Syntax to Define List
variable <- list(comma seperated list items)
Following is an example of an R List. We shall learn how to assign a list of Number, Character, Function and another list to a List and print the List.
> listX = list(51,"hello",tan,list(8L,"a")) > print(listX)
[[1]]
[1] 51
[[2]]
[1] "hello"
[[3]]
function (x) .Primitive("tan")
[[4]]
[[4]][[1]]
[1] 8
[[4]][[2]]
[1] "a"
Please observe that fourth and last item in the list is another list.
R Matrices
In R programming language, A Matrix is a 2-D set of data elements. A Vector, number of rows and number of columns could be used to create a Matrix.
Syntax – Define Matrix
variable <- matrix(vector, number of rows, number of columns, split by row or column)
split by row or column : if TRUE then its split by row, else if its FALSE then split by column.
Following is an example to define a matrix :
1. Split by row.
> A = matrix(c(1,2,3,4,5,6,7,8),2,4,TRUE) > print(A)
[,1] [,2] [,3] [,4]
[1,] 1 2 3 4
[2,] 5 6 7 8
2. Split by column.
> A <- matrix(c(1,2,3,4,5,6,7,8),2,4,FALSE) > print(A)
[,1] [,2] [,3] [,4]
[1,] 1 3 5 7
[2,] 2 4 6 8
R Arrays
In R programming language, Arrays are N-Dimensional data sets.

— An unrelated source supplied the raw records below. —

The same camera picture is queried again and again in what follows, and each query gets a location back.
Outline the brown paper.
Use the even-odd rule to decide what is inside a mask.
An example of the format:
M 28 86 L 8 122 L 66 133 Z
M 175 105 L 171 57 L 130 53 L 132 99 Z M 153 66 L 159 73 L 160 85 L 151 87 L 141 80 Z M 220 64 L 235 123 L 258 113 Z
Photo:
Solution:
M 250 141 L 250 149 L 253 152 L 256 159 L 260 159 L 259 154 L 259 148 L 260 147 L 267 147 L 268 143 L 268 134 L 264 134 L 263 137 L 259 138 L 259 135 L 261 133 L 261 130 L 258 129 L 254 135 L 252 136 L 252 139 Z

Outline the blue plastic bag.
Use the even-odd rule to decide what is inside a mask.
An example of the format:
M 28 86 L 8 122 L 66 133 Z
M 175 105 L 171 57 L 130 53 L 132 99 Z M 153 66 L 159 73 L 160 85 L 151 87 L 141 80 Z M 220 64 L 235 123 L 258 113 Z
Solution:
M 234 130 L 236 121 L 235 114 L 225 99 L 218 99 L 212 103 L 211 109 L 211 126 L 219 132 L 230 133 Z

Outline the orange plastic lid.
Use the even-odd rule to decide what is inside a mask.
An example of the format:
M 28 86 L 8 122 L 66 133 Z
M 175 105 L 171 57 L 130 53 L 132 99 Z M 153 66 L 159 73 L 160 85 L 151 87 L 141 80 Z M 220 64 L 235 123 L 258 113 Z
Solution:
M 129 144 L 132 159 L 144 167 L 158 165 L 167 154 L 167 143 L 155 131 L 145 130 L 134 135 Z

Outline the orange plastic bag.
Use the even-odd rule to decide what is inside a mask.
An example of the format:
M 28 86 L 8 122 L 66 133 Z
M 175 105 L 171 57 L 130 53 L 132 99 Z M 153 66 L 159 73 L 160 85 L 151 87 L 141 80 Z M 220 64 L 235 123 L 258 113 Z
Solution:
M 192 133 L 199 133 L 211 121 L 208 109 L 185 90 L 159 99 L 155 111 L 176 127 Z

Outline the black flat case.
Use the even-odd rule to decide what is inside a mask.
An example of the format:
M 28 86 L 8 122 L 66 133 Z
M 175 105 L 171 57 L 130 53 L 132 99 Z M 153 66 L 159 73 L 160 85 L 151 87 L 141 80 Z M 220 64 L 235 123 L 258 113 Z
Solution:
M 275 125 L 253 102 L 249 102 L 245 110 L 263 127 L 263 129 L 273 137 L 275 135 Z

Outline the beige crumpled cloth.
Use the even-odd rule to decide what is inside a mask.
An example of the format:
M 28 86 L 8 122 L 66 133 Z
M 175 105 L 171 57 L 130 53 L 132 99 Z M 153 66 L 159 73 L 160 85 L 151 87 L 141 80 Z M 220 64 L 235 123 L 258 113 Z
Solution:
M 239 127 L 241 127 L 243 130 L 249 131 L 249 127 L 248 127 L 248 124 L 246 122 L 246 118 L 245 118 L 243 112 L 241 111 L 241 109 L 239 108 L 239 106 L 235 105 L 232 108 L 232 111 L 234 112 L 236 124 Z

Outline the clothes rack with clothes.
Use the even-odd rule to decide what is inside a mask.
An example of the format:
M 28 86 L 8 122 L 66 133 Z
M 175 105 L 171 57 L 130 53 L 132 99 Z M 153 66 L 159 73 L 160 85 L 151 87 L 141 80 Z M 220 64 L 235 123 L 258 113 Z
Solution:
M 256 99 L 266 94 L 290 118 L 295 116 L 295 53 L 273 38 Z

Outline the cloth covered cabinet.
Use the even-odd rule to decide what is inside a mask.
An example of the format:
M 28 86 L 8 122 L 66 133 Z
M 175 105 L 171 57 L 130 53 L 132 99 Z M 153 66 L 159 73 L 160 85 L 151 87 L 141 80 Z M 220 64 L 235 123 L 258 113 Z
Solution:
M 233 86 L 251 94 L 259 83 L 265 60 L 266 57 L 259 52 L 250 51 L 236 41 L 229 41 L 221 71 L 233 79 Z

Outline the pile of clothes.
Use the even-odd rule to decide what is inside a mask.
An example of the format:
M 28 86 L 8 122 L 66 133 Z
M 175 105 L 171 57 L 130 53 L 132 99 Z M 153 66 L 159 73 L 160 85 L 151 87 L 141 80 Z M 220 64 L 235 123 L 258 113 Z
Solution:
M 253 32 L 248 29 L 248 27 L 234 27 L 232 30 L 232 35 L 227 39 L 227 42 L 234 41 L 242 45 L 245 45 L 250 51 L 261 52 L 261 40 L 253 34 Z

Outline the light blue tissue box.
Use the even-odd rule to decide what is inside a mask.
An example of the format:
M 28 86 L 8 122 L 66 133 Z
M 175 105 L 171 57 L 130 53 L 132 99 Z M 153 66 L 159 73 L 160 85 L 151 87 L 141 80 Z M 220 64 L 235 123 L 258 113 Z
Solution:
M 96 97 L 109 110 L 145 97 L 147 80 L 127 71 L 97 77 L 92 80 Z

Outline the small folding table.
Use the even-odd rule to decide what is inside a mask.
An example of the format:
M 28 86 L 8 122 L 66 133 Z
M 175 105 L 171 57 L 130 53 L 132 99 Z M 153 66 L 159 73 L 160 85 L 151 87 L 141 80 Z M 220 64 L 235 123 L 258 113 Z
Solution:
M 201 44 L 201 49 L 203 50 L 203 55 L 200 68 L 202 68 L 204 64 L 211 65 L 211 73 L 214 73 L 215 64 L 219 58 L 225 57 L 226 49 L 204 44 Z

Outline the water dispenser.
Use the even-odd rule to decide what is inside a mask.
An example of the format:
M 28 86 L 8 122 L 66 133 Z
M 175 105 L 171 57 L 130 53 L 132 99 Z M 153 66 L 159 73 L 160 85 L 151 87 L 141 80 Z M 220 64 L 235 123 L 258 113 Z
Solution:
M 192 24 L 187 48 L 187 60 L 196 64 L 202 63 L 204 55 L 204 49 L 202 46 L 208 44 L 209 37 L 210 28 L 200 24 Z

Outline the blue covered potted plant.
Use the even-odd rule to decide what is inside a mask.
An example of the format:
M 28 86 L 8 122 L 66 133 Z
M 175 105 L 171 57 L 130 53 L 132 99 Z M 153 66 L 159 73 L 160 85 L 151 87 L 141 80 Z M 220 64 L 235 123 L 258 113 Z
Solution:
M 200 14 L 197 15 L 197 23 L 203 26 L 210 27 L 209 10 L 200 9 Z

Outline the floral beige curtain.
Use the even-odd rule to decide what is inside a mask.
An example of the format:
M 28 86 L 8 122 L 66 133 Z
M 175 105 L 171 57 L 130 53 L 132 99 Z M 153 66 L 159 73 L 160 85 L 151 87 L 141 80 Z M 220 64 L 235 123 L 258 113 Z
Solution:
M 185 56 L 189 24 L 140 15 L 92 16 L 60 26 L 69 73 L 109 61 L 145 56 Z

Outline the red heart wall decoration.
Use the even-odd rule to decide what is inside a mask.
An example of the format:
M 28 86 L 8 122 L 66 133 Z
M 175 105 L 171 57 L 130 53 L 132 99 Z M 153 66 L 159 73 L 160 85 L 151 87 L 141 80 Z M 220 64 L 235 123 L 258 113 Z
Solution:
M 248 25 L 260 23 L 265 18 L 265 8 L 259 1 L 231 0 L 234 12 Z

Syntax – Define an R Array
variable <- array(list, dimension)
where list contains the elements of array and dimension is a list containing the information about dimensionality of the array. If dimension is c(2,5,4,8), the array is 4-Dimensional with dimensions 2x5x4x8.
Following is an example of 3-D array.
> A = array(c(1,2,3,4,5,6,7,8,9,10,11,12),c(2,3,2)) > print(A)
, , 1
[,1] [,2] [,3]
[1,] 1 3 5
[2,] 2 4 6
, , 2
[,1] [,2] [,3]
[1,] 7 9 11
[2,] 8 10 12
R Factors
In R programming language, a Factor is a vector along with the distinct values of vector as levels. Factors are useful during statistical modelling.
Levels are stored as R Characters.
Syntax – Define an R Factor
variable <- factor(vector)
Following is an example to define an R Factor
> factorX = factor(c(1,4,7,2,6,7,1,6,4)) > print(factorX)
[1] 1 4 7 2 6 7 1 6 4
Levels: 1 2 4 6 7
R Data Frames
In R programming language, a Data Frame is a set of equal length vectors. The vectors could be of different data types.
Syntax – Define an R Data Frame
variable <- data.frame(listA, listB, listC, .., listN)
Following is an example to define an R Data Frame :
> dataX = data.frame(values = c(21,42,113), RGB = c('red','blue','green')) > print(dataX)
values RGB
1 21 red
2 42 blue
3 113 green
Conclusion
In this R Tutorial, we have learnt about different R atomic data types and different data types of R-Objects used most commonly in R programming language.